Crate textdistance

Source
Expand description

§textdistance.rs

[ github.com ] [ docs.rs ] [ crates.io ]

Rust library with lots of different algorithms to compare how similar two sequences are.

Features:

  • 💪 Based on popular and battle-tested textdistance Python library (and written by the same author).
  • 📚 Contains 20+ algorithms for all purposes.
  • 🔬 Includes state-of-the-art algorithms like EntropyNCD and Sift4.
  • 🪶 Zero-dependency.
  • 🐜 #![no_std] support (embedded systems).
  • 🔨 Works with any iterators, including bytes, code points, Unicode grapheme clusters, words, and numbers.
  • ❤️ Friendly and consistent API for all algorithms.
  • 📏 Optional normalization of the result on the 0.0-1.0 interval.
  • 🛡 No unsafe code.
  • 🦀 Pure Rust.

§Available algorithms

Edit-based:

  1. DamerauLevenshtein, both optimal string alignment and restricted.
  2. Hamming
  3. Jaro
  4. JaroWinkler
  5. Levenshtein
  6. Sift4Common
  7. Sift4Simple
  8. SmithWaterman

Token-based:

  1. Bag
  2. Cosine (aka Orchini, Tucker, Otsuka–Ochiai)
  3. EntropyNCD (Entropy-based Normalized Compression Distance)
  4. Jaccard (aka Tanimoto, Critical Success Index)
  5. Overlap (aka Szymkiewicz–Simpson)
  6. Roberts
  7. SorensenDice (aka F1, Czekanowski, Zijdenbos)
  8. Tversky

Sequence-based:

  1. LCSSeq (Longest Common SubSequence)
  2. LCSStr (Longest Common SubString)
  3. RatcliffObershelp (aka Gestalt pattern matching)

Naive:

  1. Prefix
  2. Suffix
  3. Length

Normalization for other metrics:

  1. LIG3 normalization for Hamming by Levenshtein
  2. MLIPNS normalization for Hamming
  3. YujianBo normalization for Levenshtein

§Installation

cargo add textdistance

Or if you’re going to use it in a no_std project:

cargo add --no-default-features textdistance

§Usage

The textdistance::str module provides shortcut functions for each algorithm for calculating the distance/similarity between two strings:

use textdistance::str::damerau_levenshtein;
assert!(damerau_levenshtein("abc", "acbd") == 2);

The textdistance::nstr module is the same but all algorithms return a normalized value (between 0.0 and 1.0):

use textdistance::nstr::damerau_levenshtein;
assert!(damerau_levenshtein("abc", "acbd") == 2./4.);

For more advanced usage, each algorithm is provided as a struct implementing the Algorithm trait:

use textdistance::{Algorithm, DamerauLevenshtein};

let a = DamerauLevenshtein::default();
let r = a.for_str("abc", "acbd");
assert!(r.val() == 2);
assert!(r.nval() == 2./4.);
  1. The Algorithm trait provides for_str, for_vec, and for_iter to calculate the result for two strings, vectors (slices), or iterators respectively.

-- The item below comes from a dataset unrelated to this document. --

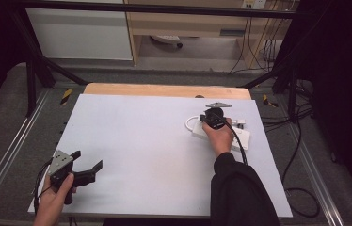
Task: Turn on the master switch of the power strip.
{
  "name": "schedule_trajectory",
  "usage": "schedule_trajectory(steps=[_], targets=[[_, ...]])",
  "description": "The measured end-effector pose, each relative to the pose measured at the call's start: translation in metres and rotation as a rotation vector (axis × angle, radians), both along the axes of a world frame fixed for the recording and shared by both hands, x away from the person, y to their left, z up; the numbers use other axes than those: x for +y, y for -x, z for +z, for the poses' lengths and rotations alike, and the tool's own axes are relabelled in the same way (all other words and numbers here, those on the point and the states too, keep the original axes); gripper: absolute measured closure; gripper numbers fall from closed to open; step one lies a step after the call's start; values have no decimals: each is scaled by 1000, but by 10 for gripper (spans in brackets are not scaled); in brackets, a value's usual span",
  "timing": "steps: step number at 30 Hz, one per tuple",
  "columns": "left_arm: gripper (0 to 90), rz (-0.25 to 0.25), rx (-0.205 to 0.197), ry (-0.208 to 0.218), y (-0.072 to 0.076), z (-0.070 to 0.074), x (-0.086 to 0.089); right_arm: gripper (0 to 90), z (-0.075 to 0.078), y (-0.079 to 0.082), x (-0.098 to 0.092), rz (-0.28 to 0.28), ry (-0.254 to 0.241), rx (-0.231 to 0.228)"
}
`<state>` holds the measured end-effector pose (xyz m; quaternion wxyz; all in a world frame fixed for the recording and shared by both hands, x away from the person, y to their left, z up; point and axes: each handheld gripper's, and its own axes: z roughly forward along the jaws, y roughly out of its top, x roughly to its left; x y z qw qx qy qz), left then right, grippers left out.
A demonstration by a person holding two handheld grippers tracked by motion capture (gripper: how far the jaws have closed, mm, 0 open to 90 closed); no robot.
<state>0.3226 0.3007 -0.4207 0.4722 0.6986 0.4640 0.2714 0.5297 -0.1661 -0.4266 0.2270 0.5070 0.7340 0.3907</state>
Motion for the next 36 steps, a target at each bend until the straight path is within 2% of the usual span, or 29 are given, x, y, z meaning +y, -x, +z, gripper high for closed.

In addition, there are for_words and for_bigrams methods that split the text into words or bigrams respectively before calculating the distance.
  2. Each method returns a textdistance::Result that provides methods to get absolute (val) or normalized (nval) value of the metric, distance (dist and ndist), or similarity (sim and nsim).

§Unicode support

The for_str method (and so all functions in the str and nstr modules) uses String.chars to split the string and then runs it through the for_iter method. So, é will be considered two distinct characters (“latin small letter e” and “combining acute accent”). Usually, that’s ok and this is how Python works. You can read more in the official Rust documentation.

If you want é to be considered as a single symbol, use the unicode-segmentation crate:

use textdistance::{Algorithm, DamerauLevenshtein};
use unicode_segmentation::UnicodeSegmentation;

let s1 = "a̐éö̲\r\n";
let s2 = "éa̐ö̲\r\n";
let g1 = s1.graphemes(true);
let g2 = s2.graphemes(true);
let a = DamerauLevenshtein::default();
let r = a.for_iter(g1, g2);
assert!(r.val() == 1);

§Choosing the algorithm

The algorithm to use depends on your use case. First, you need to decide on the algorithm category:

  1. Edit-based algorithms work well on short sequences for detecting typos and minor changes.
  2. Token-based algorithms work well on longer sequences for comparing long texts with noticeable modifications.
  3. Sequence-based algorithms work well for calculating diff size between the original and the changed version of the sequence.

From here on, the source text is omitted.